### WHAT IS BEING ASKED
Return the lines from the start of the data through the line with "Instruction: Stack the". Include both of those lines and no others.

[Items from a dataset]
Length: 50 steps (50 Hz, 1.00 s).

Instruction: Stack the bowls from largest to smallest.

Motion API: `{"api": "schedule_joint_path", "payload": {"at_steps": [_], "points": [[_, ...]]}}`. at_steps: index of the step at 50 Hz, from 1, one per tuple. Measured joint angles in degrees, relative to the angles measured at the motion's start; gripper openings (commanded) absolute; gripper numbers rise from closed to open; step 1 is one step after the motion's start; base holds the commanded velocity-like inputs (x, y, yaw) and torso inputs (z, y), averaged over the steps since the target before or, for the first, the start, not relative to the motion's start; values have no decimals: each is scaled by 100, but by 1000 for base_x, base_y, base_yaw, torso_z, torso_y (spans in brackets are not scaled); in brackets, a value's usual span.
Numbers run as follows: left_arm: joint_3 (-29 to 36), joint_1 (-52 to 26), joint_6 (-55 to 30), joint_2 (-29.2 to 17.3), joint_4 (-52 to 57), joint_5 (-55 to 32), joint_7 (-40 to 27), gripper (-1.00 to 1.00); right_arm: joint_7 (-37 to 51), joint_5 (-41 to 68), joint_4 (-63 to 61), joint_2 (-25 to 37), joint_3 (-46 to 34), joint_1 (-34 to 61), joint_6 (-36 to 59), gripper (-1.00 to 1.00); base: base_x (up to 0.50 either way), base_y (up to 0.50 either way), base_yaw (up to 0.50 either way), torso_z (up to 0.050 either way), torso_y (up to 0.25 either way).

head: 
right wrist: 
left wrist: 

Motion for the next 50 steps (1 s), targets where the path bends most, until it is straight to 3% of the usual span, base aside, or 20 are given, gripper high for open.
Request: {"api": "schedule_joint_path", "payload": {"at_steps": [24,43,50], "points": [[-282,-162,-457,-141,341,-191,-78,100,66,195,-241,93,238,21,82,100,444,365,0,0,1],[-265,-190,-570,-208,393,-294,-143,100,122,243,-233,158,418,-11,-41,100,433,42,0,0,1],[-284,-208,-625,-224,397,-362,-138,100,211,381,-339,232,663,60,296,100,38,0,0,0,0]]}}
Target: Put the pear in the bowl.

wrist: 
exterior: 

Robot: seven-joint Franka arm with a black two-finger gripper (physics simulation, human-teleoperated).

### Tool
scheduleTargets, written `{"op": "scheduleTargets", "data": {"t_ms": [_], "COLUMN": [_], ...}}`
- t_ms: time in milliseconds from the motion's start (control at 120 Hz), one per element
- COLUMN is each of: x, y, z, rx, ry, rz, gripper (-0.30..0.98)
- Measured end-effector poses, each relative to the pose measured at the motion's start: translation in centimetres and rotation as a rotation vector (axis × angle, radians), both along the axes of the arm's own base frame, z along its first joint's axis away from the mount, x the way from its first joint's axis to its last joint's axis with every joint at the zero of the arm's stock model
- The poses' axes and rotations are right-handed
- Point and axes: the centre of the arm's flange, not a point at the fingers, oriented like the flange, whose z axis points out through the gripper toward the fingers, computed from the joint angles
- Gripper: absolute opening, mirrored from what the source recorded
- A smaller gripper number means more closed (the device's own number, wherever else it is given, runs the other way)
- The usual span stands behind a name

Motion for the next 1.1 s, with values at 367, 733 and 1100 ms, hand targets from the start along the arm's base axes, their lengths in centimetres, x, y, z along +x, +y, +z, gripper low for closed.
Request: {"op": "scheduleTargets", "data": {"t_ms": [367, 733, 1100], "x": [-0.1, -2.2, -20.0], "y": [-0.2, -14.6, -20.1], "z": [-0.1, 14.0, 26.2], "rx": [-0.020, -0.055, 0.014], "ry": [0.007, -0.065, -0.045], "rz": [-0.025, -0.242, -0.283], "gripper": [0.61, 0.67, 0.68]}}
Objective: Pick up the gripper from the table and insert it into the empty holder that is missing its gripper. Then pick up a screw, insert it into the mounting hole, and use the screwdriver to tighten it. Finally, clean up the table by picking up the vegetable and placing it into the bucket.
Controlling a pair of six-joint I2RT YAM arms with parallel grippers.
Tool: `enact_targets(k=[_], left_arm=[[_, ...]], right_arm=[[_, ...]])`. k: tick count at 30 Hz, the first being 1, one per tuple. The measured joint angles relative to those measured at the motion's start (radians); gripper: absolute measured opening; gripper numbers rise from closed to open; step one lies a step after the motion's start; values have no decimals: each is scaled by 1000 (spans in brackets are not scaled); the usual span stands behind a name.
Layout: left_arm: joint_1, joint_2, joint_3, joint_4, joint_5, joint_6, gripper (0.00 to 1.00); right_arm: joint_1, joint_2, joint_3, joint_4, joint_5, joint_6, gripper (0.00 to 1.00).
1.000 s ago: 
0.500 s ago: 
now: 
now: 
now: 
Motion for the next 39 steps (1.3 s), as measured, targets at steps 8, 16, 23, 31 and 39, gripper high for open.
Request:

### WRITTEN SOLUTION
Length: 50 steps (50 Hz, 1.00 s).

Instruction: Stack the bowls from largest to smallest.

That completes the answer, and no more is expected.